People need to pause. They need to take time to stop, look around, enjoy, and relax.
A snow day taught us that as kids. When we were stressed from three or four months of school, all of a sudden, it would snow, and we got a break.
We’d take a day, watch Live! With Regis and Kathie Lee (RIP Regis, btw,) and The Price is Right.
We’d eat snacks, play in the yard, maybe take a nap, refresh, and recharge.
The snow day taught us the importance of “self-care” even before “self-care” was a thing. It subconsciously taught us that stopping for a break is good.
That’s sage at a young age — the knowledge that stopping for a break is good.
Kids have lost a lot this year. One of the most emotional moments of my 2020 was on a run by the river, seeing a graduate in her cap and gown, all alone save for one family member taking photos of her. I clapped and said “congratulations,” almost crying.
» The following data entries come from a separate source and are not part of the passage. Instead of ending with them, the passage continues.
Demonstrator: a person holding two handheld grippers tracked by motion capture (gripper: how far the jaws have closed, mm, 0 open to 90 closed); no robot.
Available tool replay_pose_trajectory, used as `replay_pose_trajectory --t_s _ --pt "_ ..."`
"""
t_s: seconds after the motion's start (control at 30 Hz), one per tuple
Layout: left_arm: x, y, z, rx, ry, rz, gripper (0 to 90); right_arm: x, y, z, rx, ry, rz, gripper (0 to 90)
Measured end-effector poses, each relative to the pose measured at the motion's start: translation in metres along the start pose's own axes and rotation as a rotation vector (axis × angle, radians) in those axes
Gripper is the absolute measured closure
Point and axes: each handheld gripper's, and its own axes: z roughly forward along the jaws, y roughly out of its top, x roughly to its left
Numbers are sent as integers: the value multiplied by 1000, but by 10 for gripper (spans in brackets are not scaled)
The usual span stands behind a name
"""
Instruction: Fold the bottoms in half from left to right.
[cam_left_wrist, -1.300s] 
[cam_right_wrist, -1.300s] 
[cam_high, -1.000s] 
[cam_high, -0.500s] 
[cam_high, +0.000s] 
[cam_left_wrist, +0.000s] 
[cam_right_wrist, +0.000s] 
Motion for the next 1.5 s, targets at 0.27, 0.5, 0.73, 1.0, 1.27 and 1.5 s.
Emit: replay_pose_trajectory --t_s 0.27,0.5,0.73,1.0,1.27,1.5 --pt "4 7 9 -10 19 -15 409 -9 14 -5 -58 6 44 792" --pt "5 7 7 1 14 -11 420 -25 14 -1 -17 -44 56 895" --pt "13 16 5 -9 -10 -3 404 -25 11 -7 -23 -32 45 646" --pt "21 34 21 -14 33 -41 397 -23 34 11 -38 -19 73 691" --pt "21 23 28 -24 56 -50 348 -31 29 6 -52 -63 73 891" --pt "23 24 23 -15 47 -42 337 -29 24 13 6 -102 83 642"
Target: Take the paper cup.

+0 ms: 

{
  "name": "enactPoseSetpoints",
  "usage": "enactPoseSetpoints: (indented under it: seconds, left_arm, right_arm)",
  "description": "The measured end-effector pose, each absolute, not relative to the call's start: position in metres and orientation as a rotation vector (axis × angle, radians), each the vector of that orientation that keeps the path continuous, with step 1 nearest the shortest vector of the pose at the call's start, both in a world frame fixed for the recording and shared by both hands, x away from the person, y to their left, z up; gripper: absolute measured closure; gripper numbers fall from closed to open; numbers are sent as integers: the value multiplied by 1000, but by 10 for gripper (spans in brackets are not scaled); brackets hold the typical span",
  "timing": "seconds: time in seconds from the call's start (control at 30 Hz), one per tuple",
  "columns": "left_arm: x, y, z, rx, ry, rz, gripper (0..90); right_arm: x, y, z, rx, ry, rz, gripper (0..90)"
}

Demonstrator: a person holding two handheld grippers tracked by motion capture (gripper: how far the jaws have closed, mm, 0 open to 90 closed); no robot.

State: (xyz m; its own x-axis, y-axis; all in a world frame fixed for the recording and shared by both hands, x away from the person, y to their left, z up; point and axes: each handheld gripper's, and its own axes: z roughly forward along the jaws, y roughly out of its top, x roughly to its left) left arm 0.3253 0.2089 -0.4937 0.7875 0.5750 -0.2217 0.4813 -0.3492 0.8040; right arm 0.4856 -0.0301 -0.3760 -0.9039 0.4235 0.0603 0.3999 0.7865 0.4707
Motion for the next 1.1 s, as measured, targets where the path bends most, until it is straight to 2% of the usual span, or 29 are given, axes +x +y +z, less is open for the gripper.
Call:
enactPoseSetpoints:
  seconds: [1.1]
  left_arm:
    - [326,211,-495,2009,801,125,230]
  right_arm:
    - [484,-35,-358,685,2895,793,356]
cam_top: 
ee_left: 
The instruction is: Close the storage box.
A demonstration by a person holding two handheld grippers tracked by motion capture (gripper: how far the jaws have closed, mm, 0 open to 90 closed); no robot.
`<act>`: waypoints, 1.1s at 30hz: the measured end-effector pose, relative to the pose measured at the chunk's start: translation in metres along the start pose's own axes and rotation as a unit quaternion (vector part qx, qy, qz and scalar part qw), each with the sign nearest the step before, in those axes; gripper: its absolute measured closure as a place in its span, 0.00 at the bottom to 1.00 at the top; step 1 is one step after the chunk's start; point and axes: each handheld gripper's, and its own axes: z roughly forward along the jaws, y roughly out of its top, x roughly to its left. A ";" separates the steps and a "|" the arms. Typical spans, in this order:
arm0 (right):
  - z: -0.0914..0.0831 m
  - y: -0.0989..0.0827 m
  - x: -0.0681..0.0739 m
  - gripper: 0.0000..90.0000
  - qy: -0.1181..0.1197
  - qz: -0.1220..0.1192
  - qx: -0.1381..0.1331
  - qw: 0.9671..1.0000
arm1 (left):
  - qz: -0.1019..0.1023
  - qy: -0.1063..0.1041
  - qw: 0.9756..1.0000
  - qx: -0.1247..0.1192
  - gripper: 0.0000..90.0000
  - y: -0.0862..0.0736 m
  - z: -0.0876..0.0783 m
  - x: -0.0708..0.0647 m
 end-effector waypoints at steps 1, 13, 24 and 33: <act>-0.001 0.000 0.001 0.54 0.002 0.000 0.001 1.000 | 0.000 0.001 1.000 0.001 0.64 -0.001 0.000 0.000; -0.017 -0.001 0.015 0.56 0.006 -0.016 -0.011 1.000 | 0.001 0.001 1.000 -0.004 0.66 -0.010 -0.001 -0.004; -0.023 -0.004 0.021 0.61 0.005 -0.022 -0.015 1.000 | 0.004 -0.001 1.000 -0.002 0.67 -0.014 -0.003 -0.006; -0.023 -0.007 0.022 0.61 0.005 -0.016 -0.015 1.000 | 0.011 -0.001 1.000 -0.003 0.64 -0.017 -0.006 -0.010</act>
“Thank you!” she said, her face lighting up.
I remember the emotion of graduating from high school so well. So many people this year didn’t get to have that emotion. It was taken from them.
I bring this up because knowledge isn’t always about the things we read in books. There are experiences and rites of passage that also cultivate our comprehensive formal education.
A snow day is one of those things.
I find it cruel to force a body of educators to, at a moment’s notice, learn new science (remote learning,) execute it, and then get backlash from parents about how they did it poorly.
Then, in a few months’ time, force many of those same people to return to an environment that proved itself a spreading ground for a potentially deadly virus. Then, when people started getting sick, remove those people from that same environment, all the while churning about toxic rhetoric, political upheaval, and uncertainty.
And then, for the fucking cherry on top, rob those people of a coveted break that would do wonders for their mental and spiritual health.
We have it all backward and have for some time now.
It’s cruel to rob kids of a snow day. It’s important for them, and our courageous educators who have put themselves in the line of fire for ten months.